Give the whole listing again, exactly as written.
*** Opening of STORED DATA ***
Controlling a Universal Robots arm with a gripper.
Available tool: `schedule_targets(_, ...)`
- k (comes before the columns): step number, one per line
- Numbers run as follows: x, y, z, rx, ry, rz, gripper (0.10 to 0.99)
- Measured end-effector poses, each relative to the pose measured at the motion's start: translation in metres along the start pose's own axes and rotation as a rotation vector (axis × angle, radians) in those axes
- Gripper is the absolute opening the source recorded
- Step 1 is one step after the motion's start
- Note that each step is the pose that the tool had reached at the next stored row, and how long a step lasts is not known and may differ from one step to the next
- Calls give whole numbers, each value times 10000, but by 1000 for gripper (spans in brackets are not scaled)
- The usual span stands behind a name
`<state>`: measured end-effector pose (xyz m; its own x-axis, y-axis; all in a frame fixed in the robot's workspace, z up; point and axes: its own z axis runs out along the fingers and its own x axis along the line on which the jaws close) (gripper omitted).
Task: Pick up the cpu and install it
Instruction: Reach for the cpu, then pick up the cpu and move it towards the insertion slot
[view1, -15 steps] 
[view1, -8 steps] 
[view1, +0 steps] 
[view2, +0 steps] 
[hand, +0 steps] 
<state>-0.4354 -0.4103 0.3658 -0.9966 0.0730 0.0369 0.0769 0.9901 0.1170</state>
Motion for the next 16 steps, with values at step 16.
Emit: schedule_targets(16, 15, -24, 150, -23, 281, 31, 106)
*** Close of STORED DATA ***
> ANSWER TO THIS PROBLEM:
Controlling a Universal Robots arm with a gripper.
Available tool: `schedule_targets(_, ...)`
- k (comes before the columns): step number, one per line
- Numbers run as follows: x, y, z, rx, ry, rz, gripper (0.10 to 0.99)
- Measured end-effector poses, each relative to the pose measured at the motion's start: translation in metres along the start pose's own axes and rotation as a rotation vector (axis × angle, radians) in those axes
- Gripper is the absolute opening the source recorded
- Step 1 is one step after the motion's start
- Note that each step is the pose that the tool had reached at the next stored row, and how long a step lasts is not known and may differ from one step to the next
- Calls give whole numbers, each value times 10000, but by 1000 for gripper (spans in brackets are not scaled)
- The usual span stands behind a name
`<state>`: measured end-effector pose (xyz m; its own x-axis, y-axis; all in a frame fixed in the robot's workspace, z up; point and axes: its own z axis runs out along the fingers and its own x axis along the line on which the jaws close) (gripper omitted).
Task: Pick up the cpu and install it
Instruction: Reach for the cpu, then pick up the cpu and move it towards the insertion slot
[view1, -15 steps] 
[view1, -8 steps] 
[view1, +0 steps] 
[view2, +0 steps] 
[hand, +0 steps] 
<state>-0.4354 -0.4103 0.3658 -0.9966 0.0730 0.0369 0.0769 0.9901 0.1170</state>
Motion for the next 16 steps, with values at step 16.
Emit: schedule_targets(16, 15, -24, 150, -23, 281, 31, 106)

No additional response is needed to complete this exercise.